Cabe à Auditoria Interna avaliar se os Códigos de Ética e Conduta existem, mas também se são adequados ao contexto da organização, se estão alinhados às melhores práticas e se refletem, de fato, o comportamento esperado de seus agentes.

Essa avaliação deve ir além da análise documental. A Auditoria Interna tem a responsabilidade de examinar o grau de implementação das diretrizes éticas, a efetividade dos canais de comunicação e denúncia, bem como a consistência dos processos de apuração e resposta a desvios de conduta.
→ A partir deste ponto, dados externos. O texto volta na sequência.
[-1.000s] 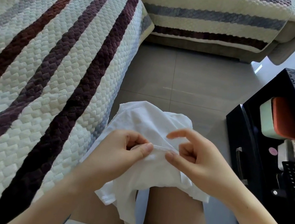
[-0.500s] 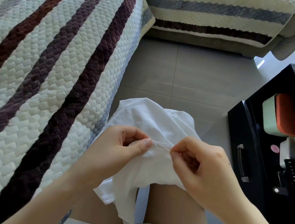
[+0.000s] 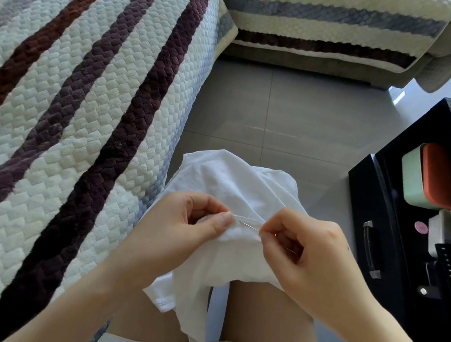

Ao atuar dessa forma, a Auditoria Interna contribui para identificar fragilidades que, se não tratadas, podem se transformar em riscos relevantes. Questões éticas mal endereçadas frequentemente se convertem em riscos reputacionais, jurídicos, operacionais e institucionais.

No setor público, essa atuação assume importância ainda maior. Instituições públicas exercem funções que afetam diretamente a sociedade e, por isso, estão submetidas a elevados níveis de escrutínio, exigindo padrões de conduta claros, transparentes e verificáveis.

A clareza sobre conflitos de interesse, transparência, comunicação institucional e prestação de contas é elemento essencial para a preservação da confiança social e para o fortalecimento da independência institucional das organizações públicas.

Nesse ambiente, Códigos de Conduta bem estruturados funcionam como instrumentos de orientação e prevenção, e não como mecanismos meramente punitivos. Seu objetivo principal é oferecer parâmetros claros que apoiem decisões éticas e promovam coerência institucional.

A Auditoria Interna, ao avaliar esses instrumentos, não substitui instâncias disciplinares ou decisórias, mas atua como elemento de aprimoramento contínuo da governança, fornecendo análises independentes e recomendações baseadas em evidências.

Essa atuação está alinhada às Normas Internacionais para a Prática Profissional de Auditoria Interna, que reforçam o papel da função na avaliação da governança e na promoção de ambientes organizacionais íntegros e responsáveis.

Debates públicos sobre ética e conduta institucional, quando conduzidos de forma técnica e responsável, representam oportunidades de amadurecimento organizacional e de fortalecimento das estruturas de governança.

Ao reforçar a importância de Códigos de Ética efetivos e do papel da Auditoria Interna na sua avaliação, o Instituto dos Auditores Internos do Brasil reafirma seu compromisso com a promoção da integridade, da transparência e da confiança nas organizações públicas e privadas.